Liputan6.com, Jakarta - NasDem, PKS dan Demokrat menjadi tiga partai yang digadang akan berkoalisi pada 10 November kemarin. Namun faktanya, hingga hari ini, poros politik tersebut masih sebatas wacana.
Menanggapi hal itu, Analis Politik Arifki Chaniago menilai, batalnya ketiga partai itu untuk berkoalisi disebabkan adanya deal politik yang belum selesai.
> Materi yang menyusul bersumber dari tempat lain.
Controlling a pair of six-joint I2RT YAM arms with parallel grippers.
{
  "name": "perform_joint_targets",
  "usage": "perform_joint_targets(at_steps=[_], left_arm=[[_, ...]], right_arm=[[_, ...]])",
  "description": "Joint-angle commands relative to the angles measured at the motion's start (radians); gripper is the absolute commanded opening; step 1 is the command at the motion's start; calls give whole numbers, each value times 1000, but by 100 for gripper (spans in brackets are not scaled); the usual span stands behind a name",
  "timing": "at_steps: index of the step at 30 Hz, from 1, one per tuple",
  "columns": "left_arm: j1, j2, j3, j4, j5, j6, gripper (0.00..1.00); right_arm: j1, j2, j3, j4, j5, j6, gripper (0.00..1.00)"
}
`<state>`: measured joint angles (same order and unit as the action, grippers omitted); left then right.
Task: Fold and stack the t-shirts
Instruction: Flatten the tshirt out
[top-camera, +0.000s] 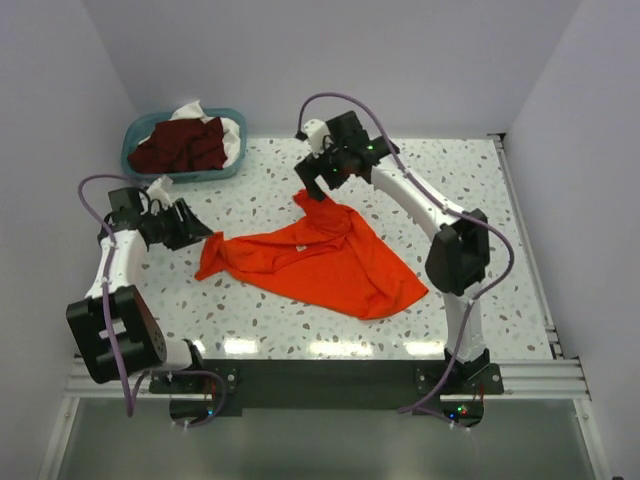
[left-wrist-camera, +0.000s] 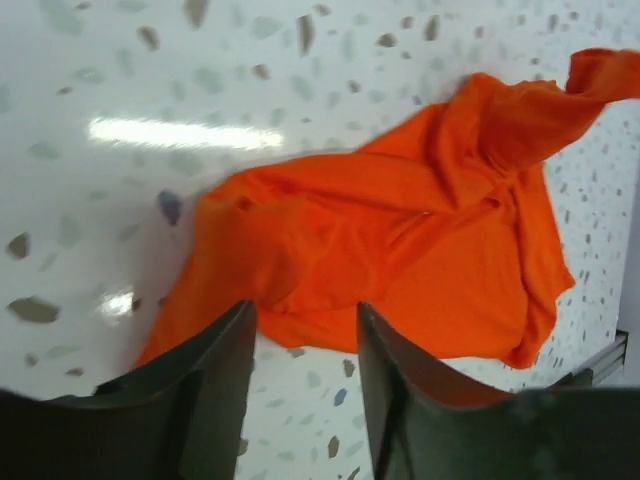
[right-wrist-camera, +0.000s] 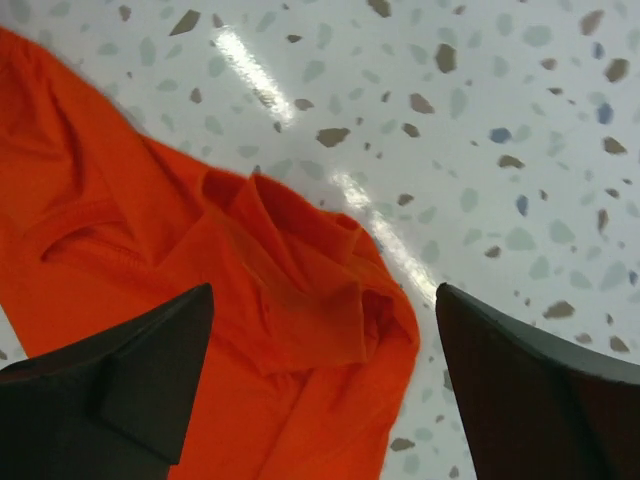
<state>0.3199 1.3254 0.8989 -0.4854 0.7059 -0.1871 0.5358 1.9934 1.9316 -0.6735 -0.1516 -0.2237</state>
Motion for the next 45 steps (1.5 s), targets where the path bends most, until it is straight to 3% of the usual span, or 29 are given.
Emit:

Salah satunya, kursi calon wakil presiden.
Advertisement
“NasDem sudah diuntungkan karena telah mendeklarasikan Anies lebih awal, sedangkan Demokrat dan PKS harus berebut kursi pendampingnya,” kata Arifki dalam keterangan pers diterima, Senin (14/11/2022).
Pria yang juga menjabat sebagai Direktur Eksekutif Aljabar Strategic ini menambahkan, selain saling berebut kursi antar kader PKS dan Demokrat, poros yang digadang akan bernama Koalisi Perubahan itu masih juga masih menunggu siapa lawan tanding mereka dari kubu PDIP dan Koalisi Indonesia Bersatu (KIB).
“Dengan belum munculnya capres dari PDI-P dan KIB, Koalisi Perubahan tentu menyimpan nama cawapres untuk dikeluarkan pada saat yang tepat, sehingga tetap menjadi bahan percakapan pada momentum puncaknya,” jelas Arifki.
Terhubung dengan Basis Wilayah
Arifki menganalisis, penentuaan nama calon wakil presiden atau Cawapres akan terhubung dengan basis wilayah.
Seperti diketahui, Agus Harimurti Yudhoyono (AHY) dari Demokrat dan Ahmad Heryawan (Aher) dari PKS memiliki basis wilayah berbeda yang masing-masing mampu menjadi ceruk suara, yakni Jawa Barat untuk Aher dan Jawa Timur untuk AHY.
“Ini menyulitkan untuk calon presiden (Anies) mencari figur wakilnya yang benar-benar tepat."
Advertisement
Harus Ada yang Mengalah
"Paling tidak harus ada yang mengalah. Mungkin dengan adanya jaminan sebagai pemimpin koalisi atau jatah menteri yang lebih besar (terhadap yang tidak dipilih). Ya, deal-dealnya pasti berada di ranah itu," Arifki memungkasi.